Customize the RAG Chain settings, such as the embedding model (default: moka-ai/m3e), the language model, and the prompts, in the `config.py`. Please refer to [`Prepare configuration file`](#prepare-configuration-file) for the details of `config.py`.
For API-based language models (like ChatGPT or Huawei Pangu), provide your API key for authentication. For locally-run models, indicate the path to the model's checkpoint file.
If you want to customize prompts in the RAG Chain, you can have a look at the `RAG_ChatBot.py` file to modify them.

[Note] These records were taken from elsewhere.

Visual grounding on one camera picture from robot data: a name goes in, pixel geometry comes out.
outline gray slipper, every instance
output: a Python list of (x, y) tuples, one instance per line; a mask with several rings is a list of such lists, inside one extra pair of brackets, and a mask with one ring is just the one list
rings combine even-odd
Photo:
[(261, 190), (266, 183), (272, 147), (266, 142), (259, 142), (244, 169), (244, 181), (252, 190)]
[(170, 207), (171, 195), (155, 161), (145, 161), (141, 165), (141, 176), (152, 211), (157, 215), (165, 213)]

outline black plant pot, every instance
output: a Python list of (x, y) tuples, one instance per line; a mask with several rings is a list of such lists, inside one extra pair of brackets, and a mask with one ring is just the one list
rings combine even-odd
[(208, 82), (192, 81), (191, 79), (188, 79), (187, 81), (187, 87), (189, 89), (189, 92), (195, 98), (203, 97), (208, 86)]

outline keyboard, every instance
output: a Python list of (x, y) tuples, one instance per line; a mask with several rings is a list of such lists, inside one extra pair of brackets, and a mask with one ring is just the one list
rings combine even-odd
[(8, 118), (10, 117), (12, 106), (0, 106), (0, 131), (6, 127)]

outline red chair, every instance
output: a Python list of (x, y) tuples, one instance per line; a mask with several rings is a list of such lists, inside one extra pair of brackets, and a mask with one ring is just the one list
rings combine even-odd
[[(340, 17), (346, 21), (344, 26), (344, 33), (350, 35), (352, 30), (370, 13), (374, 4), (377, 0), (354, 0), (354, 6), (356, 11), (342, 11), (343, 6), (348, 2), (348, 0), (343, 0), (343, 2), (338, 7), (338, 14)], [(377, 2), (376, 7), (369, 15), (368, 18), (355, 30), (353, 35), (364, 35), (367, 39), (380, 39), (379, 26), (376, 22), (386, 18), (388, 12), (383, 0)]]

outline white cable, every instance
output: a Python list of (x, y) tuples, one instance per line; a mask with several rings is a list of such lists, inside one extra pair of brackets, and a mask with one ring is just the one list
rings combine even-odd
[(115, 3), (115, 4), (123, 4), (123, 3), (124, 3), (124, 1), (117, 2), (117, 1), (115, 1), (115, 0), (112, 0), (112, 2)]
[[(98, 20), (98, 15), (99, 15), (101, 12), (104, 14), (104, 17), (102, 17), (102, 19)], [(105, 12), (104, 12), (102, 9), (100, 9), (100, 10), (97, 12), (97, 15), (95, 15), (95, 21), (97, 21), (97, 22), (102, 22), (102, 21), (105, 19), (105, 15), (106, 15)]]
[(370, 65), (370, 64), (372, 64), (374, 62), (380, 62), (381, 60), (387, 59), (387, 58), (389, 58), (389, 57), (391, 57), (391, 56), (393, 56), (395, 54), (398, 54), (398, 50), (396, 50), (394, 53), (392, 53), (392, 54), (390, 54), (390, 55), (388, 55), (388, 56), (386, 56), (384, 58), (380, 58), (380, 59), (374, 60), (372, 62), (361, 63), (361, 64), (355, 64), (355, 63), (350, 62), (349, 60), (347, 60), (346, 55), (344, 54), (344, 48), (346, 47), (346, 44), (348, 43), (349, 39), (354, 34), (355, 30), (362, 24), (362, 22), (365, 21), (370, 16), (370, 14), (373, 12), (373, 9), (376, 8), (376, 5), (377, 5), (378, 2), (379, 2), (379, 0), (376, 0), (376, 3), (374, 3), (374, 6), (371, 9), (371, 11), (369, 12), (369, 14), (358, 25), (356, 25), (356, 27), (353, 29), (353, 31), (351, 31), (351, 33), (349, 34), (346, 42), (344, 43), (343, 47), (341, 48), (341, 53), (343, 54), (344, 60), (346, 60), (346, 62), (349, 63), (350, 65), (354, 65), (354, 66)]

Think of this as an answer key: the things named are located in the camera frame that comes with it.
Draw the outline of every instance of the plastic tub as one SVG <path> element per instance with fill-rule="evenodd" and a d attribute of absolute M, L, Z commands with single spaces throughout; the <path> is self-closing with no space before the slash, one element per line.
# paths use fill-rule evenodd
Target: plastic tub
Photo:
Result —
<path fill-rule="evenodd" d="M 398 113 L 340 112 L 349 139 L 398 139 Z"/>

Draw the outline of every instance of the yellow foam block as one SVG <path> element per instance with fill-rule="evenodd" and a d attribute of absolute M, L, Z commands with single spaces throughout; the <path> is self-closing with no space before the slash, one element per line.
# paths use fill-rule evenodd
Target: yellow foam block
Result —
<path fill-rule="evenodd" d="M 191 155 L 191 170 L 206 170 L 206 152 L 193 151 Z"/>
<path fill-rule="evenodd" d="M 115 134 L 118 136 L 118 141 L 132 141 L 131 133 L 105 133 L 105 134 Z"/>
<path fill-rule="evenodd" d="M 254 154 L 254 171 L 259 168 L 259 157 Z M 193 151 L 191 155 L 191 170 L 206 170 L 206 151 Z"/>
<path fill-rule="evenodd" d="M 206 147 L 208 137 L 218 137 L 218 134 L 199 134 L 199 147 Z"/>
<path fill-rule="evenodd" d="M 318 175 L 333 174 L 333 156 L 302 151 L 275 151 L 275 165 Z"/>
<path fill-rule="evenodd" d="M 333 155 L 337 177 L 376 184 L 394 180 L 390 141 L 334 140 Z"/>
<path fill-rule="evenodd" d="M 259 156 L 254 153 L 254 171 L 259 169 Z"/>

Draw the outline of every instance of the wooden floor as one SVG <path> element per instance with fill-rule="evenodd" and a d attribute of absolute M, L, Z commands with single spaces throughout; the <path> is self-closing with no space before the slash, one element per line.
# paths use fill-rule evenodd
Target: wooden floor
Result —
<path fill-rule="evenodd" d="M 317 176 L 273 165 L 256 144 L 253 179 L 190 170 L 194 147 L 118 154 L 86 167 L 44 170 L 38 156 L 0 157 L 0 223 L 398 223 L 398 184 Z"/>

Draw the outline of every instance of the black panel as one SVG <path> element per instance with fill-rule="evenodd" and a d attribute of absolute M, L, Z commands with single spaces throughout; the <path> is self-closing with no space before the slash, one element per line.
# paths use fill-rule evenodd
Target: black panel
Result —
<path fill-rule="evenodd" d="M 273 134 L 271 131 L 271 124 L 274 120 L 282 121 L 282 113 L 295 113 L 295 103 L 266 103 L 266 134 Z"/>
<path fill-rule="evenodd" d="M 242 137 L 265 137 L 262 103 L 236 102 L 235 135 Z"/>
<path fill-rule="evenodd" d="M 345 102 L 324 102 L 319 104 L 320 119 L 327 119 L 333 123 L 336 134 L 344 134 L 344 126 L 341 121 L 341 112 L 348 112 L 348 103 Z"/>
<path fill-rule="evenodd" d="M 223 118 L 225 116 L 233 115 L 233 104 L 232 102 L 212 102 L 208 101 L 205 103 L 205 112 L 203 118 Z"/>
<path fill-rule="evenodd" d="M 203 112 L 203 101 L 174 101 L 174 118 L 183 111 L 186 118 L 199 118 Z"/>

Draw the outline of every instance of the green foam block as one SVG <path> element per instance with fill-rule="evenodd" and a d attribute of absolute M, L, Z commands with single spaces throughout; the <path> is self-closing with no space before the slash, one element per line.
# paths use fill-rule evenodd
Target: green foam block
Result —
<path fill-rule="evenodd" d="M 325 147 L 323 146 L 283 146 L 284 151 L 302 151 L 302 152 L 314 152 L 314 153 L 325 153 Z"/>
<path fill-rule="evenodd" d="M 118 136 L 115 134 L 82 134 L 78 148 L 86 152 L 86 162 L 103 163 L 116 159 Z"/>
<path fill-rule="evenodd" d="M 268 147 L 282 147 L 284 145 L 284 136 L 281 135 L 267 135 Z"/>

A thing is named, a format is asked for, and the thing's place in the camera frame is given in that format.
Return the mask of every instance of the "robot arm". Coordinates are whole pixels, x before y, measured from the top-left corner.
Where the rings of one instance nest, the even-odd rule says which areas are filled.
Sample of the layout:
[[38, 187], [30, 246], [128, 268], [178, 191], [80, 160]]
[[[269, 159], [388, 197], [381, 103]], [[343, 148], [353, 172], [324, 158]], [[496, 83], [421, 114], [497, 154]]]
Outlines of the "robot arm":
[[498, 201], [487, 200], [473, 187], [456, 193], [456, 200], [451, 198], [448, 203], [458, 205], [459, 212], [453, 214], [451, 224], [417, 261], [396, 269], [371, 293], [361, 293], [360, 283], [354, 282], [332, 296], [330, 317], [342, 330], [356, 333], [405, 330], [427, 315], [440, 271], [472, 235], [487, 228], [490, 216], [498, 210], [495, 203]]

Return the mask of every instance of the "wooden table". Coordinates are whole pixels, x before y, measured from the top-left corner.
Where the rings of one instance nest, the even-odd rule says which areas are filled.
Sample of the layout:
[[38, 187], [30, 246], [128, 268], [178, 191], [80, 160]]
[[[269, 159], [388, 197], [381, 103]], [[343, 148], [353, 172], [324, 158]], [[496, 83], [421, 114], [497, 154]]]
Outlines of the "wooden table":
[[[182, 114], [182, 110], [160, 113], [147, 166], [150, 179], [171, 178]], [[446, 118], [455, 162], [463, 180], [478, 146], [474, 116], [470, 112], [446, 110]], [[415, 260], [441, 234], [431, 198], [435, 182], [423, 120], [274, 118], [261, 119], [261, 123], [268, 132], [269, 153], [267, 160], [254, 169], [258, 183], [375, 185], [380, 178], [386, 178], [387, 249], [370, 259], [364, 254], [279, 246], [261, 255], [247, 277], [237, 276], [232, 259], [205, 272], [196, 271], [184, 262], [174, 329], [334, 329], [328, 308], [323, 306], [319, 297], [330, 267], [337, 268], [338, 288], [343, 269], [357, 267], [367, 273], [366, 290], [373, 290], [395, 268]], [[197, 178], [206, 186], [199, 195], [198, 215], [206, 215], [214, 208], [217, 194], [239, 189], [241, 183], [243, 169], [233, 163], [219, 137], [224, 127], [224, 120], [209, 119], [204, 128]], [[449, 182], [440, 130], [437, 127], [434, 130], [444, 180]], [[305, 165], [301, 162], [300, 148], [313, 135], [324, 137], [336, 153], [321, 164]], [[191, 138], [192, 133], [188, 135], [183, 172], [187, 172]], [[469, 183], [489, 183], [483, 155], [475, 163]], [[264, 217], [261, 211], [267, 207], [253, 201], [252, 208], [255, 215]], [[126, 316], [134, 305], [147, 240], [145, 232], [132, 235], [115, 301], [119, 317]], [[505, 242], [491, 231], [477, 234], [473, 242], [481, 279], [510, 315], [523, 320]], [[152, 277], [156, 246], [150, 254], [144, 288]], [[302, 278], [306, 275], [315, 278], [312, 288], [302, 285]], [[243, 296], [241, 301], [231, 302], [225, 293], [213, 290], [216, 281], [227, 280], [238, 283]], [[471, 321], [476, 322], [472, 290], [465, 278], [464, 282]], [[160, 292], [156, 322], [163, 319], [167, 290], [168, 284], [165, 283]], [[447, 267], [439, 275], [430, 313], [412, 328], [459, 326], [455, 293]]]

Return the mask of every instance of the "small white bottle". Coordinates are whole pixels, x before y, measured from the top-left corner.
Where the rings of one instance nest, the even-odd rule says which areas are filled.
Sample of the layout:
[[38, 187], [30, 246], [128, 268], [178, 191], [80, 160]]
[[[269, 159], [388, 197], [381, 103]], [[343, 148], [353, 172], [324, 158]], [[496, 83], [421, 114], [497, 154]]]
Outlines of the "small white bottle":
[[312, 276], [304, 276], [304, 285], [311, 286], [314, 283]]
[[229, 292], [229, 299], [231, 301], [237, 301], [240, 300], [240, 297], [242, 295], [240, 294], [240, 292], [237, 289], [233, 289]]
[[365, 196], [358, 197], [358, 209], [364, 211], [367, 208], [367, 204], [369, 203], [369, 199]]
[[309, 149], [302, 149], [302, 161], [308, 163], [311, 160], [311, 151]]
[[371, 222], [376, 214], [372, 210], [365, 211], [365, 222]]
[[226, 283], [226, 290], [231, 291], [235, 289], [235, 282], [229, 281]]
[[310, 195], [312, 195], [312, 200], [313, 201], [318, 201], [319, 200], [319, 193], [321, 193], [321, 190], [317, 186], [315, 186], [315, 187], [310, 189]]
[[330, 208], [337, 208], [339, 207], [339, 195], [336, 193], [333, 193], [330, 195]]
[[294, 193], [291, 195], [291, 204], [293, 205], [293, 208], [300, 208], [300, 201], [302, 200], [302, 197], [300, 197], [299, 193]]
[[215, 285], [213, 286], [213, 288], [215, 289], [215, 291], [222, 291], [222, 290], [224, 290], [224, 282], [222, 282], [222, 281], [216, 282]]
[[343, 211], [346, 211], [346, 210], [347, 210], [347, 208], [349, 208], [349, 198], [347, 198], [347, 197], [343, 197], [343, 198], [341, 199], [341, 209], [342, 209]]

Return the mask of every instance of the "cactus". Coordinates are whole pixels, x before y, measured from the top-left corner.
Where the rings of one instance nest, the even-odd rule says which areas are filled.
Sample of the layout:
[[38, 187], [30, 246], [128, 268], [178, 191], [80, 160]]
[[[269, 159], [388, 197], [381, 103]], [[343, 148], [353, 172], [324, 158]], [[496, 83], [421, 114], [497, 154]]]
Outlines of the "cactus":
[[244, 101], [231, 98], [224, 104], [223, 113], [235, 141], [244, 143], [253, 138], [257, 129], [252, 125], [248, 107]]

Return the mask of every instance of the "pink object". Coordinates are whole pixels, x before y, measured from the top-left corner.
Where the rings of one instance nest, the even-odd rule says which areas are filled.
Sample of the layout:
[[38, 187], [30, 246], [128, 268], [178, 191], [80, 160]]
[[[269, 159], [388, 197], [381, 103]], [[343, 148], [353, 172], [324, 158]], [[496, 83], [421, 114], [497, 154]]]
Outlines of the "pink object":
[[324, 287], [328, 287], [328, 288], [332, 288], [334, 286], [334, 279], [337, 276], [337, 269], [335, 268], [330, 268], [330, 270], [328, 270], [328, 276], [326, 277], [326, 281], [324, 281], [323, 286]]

## Prepare configuration file
All configs are defined in `ColossalQA/examples/webui_demo/config.py`.
- embed:
- <mark>embed_name</mark>: the embedding model name
- <mark>embed_model_name_or_path</mark>: path to embedding model, could be a local path or a huggingface path
- embed_model_device: device to load the embedding model
- model:
- <mark>mode</mark>: "local" for loading models, "api" for using model api
- <mark>model_name</mark>: "chatgpt_api", "pangu_api", or your local model name
- <mark>model_path</mark>: path to the model, could be a local path or a huggingface path. don't need if mode="api"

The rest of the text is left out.